DIRECTIONS
Where a line below holds the string "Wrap", copy that line.

DATA RECORDS
────────

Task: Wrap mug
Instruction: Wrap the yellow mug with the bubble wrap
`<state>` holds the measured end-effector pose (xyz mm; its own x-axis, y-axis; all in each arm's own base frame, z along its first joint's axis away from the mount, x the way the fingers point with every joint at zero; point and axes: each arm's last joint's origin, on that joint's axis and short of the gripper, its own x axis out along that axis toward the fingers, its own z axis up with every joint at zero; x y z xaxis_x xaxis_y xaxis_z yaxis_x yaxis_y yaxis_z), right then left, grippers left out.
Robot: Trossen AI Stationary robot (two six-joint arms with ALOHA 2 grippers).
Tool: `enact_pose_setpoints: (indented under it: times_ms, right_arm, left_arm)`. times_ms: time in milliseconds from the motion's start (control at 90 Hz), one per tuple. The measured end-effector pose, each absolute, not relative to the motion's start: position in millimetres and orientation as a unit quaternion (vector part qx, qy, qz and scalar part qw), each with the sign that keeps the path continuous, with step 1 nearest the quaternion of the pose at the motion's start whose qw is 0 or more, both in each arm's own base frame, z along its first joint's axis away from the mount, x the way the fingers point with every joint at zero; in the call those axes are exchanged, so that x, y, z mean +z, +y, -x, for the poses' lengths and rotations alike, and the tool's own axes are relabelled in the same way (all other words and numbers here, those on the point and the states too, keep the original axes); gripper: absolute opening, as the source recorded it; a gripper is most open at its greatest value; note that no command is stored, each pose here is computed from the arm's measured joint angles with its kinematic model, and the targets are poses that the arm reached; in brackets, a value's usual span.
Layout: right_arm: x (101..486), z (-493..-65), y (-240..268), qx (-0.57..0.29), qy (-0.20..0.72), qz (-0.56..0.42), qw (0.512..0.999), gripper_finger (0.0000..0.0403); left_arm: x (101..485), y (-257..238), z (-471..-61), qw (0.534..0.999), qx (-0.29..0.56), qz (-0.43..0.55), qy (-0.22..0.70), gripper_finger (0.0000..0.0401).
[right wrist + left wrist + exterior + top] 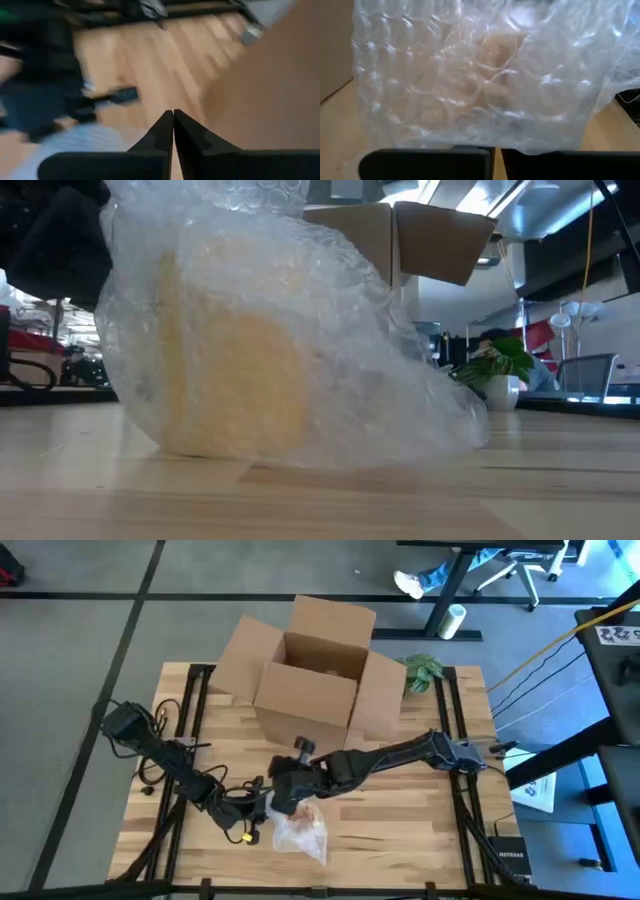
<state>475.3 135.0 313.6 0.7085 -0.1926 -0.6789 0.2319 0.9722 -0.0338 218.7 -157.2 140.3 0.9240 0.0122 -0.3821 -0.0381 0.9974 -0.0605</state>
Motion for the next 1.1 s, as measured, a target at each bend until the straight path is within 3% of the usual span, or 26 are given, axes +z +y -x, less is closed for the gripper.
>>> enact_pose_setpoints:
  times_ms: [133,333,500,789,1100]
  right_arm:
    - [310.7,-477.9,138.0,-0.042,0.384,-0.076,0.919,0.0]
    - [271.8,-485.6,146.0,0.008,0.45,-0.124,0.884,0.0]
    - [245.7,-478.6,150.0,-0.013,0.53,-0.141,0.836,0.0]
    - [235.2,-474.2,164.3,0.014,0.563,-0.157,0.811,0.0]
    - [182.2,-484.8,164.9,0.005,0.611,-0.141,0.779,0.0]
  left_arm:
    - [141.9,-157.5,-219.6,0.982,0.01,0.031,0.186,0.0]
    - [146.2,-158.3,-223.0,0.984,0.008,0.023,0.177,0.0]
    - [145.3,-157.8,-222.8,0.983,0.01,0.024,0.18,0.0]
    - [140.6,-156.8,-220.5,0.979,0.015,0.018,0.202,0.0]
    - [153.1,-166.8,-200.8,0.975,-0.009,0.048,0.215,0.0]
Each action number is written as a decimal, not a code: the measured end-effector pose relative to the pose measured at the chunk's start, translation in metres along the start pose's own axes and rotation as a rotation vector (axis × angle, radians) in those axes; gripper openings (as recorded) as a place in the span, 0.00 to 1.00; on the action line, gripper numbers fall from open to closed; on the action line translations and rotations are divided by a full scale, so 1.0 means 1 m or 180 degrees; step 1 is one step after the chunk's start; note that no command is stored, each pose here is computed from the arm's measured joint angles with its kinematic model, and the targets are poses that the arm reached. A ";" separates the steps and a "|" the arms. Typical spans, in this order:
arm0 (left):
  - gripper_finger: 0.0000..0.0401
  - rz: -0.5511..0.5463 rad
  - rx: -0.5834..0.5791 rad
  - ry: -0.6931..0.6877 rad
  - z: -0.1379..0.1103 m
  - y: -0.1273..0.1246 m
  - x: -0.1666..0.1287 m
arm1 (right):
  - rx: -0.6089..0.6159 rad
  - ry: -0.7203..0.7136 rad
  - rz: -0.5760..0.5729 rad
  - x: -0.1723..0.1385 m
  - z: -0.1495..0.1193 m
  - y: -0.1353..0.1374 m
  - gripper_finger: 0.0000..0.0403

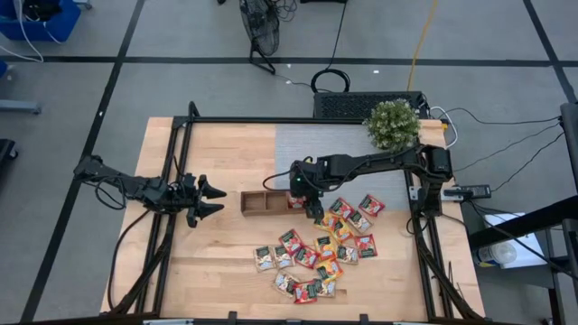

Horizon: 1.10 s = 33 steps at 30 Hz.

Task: Pick & Place Tea
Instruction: Put the red tea bag into the right section of the wooden organizer

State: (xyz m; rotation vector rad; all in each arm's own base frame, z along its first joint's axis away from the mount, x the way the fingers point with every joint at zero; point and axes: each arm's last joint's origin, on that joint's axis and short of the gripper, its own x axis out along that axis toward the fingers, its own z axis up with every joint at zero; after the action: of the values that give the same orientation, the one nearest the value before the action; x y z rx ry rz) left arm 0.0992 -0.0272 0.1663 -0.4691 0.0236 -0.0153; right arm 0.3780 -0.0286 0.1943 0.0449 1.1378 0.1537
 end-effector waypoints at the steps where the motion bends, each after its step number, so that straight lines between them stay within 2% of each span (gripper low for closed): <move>1: 0.62 -0.0001 0.0000 0.0000 0.000 0.000 0.000 | -0.0006 0.0011 -0.0087 0.000 0.000 -0.001 0.49; 5: 0.62 0.0000 -0.0001 -0.0001 0.000 0.000 0.000 | -0.0028 0.0054 -0.0339 0.000 -0.001 -0.003 0.49; 23: 0.62 0.0000 0.0000 0.0000 0.000 0.000 0.000 | -0.0009 -0.0010 -0.0373 -0.001 0.000 -0.011 0.49; 33: 0.62 0.0000 0.0000 -0.0001 0.000 0.000 0.000 | -0.0057 0.0051 -0.0324 0.011 0.000 -0.005 0.49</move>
State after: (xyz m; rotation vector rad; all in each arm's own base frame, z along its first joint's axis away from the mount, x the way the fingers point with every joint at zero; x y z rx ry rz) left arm 0.0992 -0.0272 0.1663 -0.4690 0.0233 -0.0153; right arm 0.3832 -0.0319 0.1841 -0.0301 1.1519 0.0738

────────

FINISHED TASK
Task: Wrap mug
Instruction: Wrap the yellow mug with the bubble wrap

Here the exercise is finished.